Аверелл пообещал президенту Трумэну продолжить нести дипломатическую службу в Москве до полного завершения войны[86]
, но быстро оказался в ещё большей изоляции от новой администрации, нежели от прежней. Если Рузвельт прислушивался к советам Аверелла реже, чем следовало бы, новый госсекретарь Джимми Бирнс вовсе его советам не внимал, а президенту о них даже не докладывал{766}. Пока Аверелл продолжал выполнять эту свою неблагодарную работу, родные и близкие Гарриманов на родине уже вовсю готовились к их скорой встрече. «Когда вернусь в Нью-Йорк, едва ли у меня получится жить в доме 18E по 68-ой, – писала Кэти сестре о перспективе возвращения в их семейные апартаменты. – Мне бы скорее хотелось независимости»{767}. Кэти никогда не была предрасположена ни к ностальгическим воспоминаниям, ни к попыткам остановить прекрасное мгновение. Целых четыре года она последовательно проживала день за днём ради своего отца, и этот опыт, конечно, останется ей дорог, но мир не стоит на месте, и Кэти не желала от него отставать. Война изменила социальную ткань Соединённых Штатов и открыла небывалые прежде возможности перед незамужней женщиной. Следующим приключением для Кэти станет жизнь для самой себя.Но тут обнаружилось, что Кэти придётся ещё чуток повременить с обретением личной независимости. Аверелл согласился задержаться в Москве ещё на несколько месяцев для упрощения передачи дел от старой администрации новой; и она, конечно же, останется при отце до завершения работы, которую они вместе начали. Лишь после этого, в самом начале нового года, Аверелл и Кэти, наконец, отбудут из Москвы на родину.

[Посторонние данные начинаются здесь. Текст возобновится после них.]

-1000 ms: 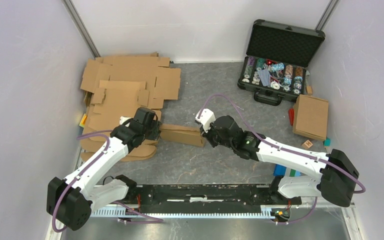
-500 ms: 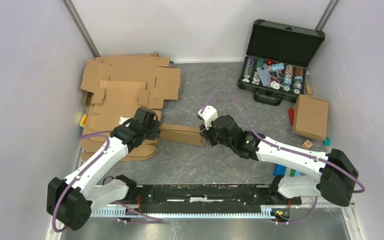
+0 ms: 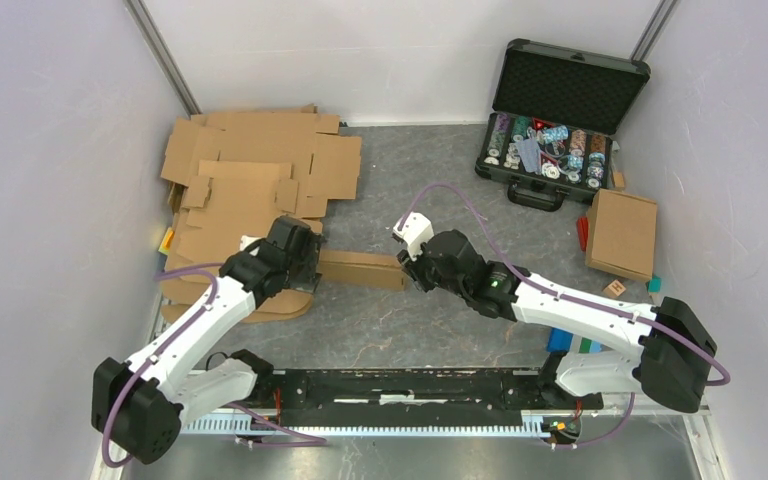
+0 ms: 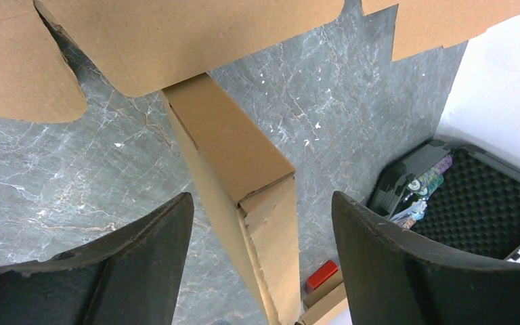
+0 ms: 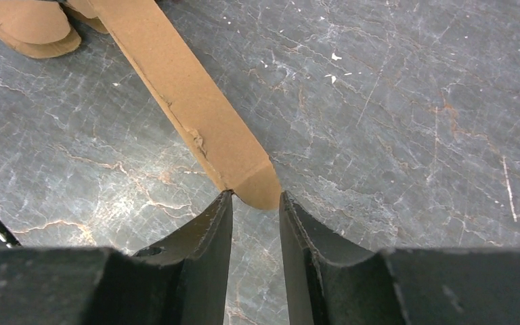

Итак, в январе 1946 года, после почти четырёх совместно проведенных лет за океаном, невероятное партнёрство отца с дочерью подошло к концу. Транзитом через Японию, Корею, Китай и Сан-Франциско Гарриманы наконец долетели до Нью-Йорка. Пока они там ещё только привыкали к резко изменившемуся жизненному укладу, из Москвы им вдогонку прибыла морем пара совершенно особенных и даже необычайных подарков. Сталин выслал им из Советского Союза двух дорогущих коней: английских кровей жеребца по имени Факт для Аверелла и русского кавалерийского коня по имени Бостон для Кэти. Бостон вообще имел героическое прошлое, поскольку участвовал в разгроме нацистов под Сталинградом{768}
. Этот жест Сталина был невероятно щедрым в денежном выражении, но советский вождь и здесь остался верен себе: смысл жеста был исполнен загадочности. Преподнёс ли он этих племенных жеребцов в знак искреннего уважения к Гарриманам? Или же это материальное вознаграждение им за оказанные услуги и признание их заслуг в деле содействия – пусть порою и невольного, или по недоумию – укреплению его авторитета и статуса на международной арене и решению его задач в послевоенном мире? Узнать об этом Гарриманам было не суждено. Как позже признает Аверелл: «Для меня Сталин остаётся самым непостижимым и противоречивым персонажем из всех, кого знал, – и пусть приговор ему вынесет суд истории»{769}.По возвращении из Москвы Кэти была преисполнена решимости начать с чистого листа новую и независимую жизнь. Она редко обращалась к воспоминаниям о годах в Европе, однако в последующие годы, при каждом возвращении домой в Арден-Хаус, о той поре её жизни ей будет напоминать пара сталинских скакунов в конюшне, стоящих бок о бок с их пони для поло. Именно на этих лошадях Кэти и Аверелл будут совершать совместные прогулки по окрестным лугам и лесным тропам. А поскольку ни отец, ни дочь не были людьми, склонными к ностальгии, этот дар Сталина останется для них чуть ли не единственным напоминанием о партнёрстве, у истоков которого они стояли, и чрезвычайных военных годах, проведённых ими вместе{770}
.Утром 17 апреля 1945 года яркое солнце освещало интерьеры величественного собора Святого Павла. Пусть и с почерневшими от гари стенами, и с уничтоженным немецкой бомбой алтарем, собор этот – гордость Лондона – блиц пережил – и это было явленное чудо свыше. На протяжении всей войны собор Святого Павла служил для лондонцев источником вдохновения и утешения. Теперь же, когда война в Европе близилась к развязке, внутри было тесно от собравшихся на поминальную службу по великому другу Британии Франклину Рузвельту.